We therefore turn to the merits of the trial court’s order. For reasons we shall explain, an amalgamation of interrelated factors supports the disqualification of Richard.
IV. Potential Misuse of Confidential Information
“[W]hen no attorney-client relationship exists ‘[m]ere exposure to the confidences of an adversary does not, standing alone, warrant disqualification.’ ” (Oaks Management Corp. v. Superior Court (2006) 145 Cal.App.4th 453, 467 [51 Cal.Rptr.3d 561], quoting In re Complex Asbestos Litigation (1991) 232 Cal.App.3d 572, 589 [283 Cal.Rptr. 732].) However, disqualification may be considered where “ ‘there exists a genuine likelihood that the status or misconduct of the attorney in question will affect the outcome of the proceedings before the court. Thus, disqualification is proper where, as a result of a prior representation or through improper means, there is a reasonable probability counsel has obtained information the court believes would likely be used advantageously against an adverse party during the course of the litigation.'’ ” (Oaks Management, at p. 467.)
Although the trial court found that Kayla was not a former client of the Eldridge firm, it did not find that the firm had no exposure to confidential information about her. On the contrary, the trial court was very troubled by the fact that the Eldridges may have acquired confidential facts about her and her family’s situation that could be used to Tyler’s advantage.3 Not only did the firm represent Kayla’s father, Kayla herself had filed a declaration in his case at the request of her stepmother Megan, who was a secretary at the Eldridge firm.
*1206While we have found no California case precisely governing this situation, we have located one that contains an analogous fact pattern, which analysis we find useful here: In Morrison Knudsen Corp. v.

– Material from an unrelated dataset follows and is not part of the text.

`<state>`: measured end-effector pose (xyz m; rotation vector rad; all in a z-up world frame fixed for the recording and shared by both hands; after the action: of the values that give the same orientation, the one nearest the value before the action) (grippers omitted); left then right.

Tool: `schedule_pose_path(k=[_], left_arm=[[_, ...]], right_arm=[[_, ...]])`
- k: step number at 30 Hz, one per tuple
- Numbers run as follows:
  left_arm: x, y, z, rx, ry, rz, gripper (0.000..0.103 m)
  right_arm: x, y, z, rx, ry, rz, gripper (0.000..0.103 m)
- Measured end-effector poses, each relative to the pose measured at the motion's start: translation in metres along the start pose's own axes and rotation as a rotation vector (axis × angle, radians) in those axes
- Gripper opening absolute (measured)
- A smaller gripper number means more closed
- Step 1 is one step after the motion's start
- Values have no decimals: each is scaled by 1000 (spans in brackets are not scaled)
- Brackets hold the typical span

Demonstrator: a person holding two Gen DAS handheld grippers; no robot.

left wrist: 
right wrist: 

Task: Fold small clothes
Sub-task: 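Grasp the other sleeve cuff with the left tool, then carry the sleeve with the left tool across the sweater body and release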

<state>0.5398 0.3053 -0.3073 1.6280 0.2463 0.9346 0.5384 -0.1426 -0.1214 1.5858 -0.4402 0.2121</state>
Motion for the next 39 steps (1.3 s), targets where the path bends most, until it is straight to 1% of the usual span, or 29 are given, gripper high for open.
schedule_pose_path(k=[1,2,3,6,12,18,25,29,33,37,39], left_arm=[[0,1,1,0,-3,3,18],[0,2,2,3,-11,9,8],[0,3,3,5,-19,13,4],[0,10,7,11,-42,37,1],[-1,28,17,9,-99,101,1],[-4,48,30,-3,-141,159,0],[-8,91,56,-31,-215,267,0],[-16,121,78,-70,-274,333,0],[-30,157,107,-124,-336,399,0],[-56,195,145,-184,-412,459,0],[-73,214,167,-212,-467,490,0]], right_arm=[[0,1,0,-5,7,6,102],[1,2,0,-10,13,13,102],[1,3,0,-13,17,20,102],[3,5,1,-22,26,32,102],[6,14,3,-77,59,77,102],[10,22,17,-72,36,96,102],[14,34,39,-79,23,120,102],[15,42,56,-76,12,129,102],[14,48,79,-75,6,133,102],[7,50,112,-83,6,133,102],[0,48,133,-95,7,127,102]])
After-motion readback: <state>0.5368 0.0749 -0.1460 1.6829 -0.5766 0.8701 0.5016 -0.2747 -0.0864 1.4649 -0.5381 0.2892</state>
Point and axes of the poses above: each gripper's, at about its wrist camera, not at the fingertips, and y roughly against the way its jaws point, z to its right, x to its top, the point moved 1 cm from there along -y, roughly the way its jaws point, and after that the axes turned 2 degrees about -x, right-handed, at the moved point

Hancock, Rothert & Bunshoft (1999) 69 Cal.App.4th 223 [81 Cal.Rptr.2d 425] (Morrison), Centennial Engineering (Centennial), a wholly owned subsidiary of Morrison Knudsen Corporation (Morrison Knudsen), contracted with a water district (district) to provide engineering services on a dam project. The Hancock law firm had represented Morrison Knudsen in the 1980’s and currently acted as “monitoring counsel” for Morrison Knudsen, overseeing defense attorneys retained by Morrison Knudsen’s underwriters to defend insurance claims. (Morrison, at p. 227.) In the course of these duties, Hancock received confidential information about the progress of the cases and Morrison Knudsen’s potential liability on the claims. (Id. at pp. 226-227.)
Over Morrison Knudsen’s and Centennial’s objections, Hancock agreed to act as special counsel for the district to investigate potential claims against Centennial in connection with the project. (Morrison, supra, 69 Cal.App.4th at p. 228.) When the firm refused to withdraw voluntarily, the parent and subsidiary companies moved for a preliminary injunction preventing the Hancock firm from representing the district. (Id. at pp. 228-229.) Despite its finding that Centennial had never been a client of Hancock’s, the trial court disqualified the firm from acting as counsel for the district. (Id. at pp. 229, 253.)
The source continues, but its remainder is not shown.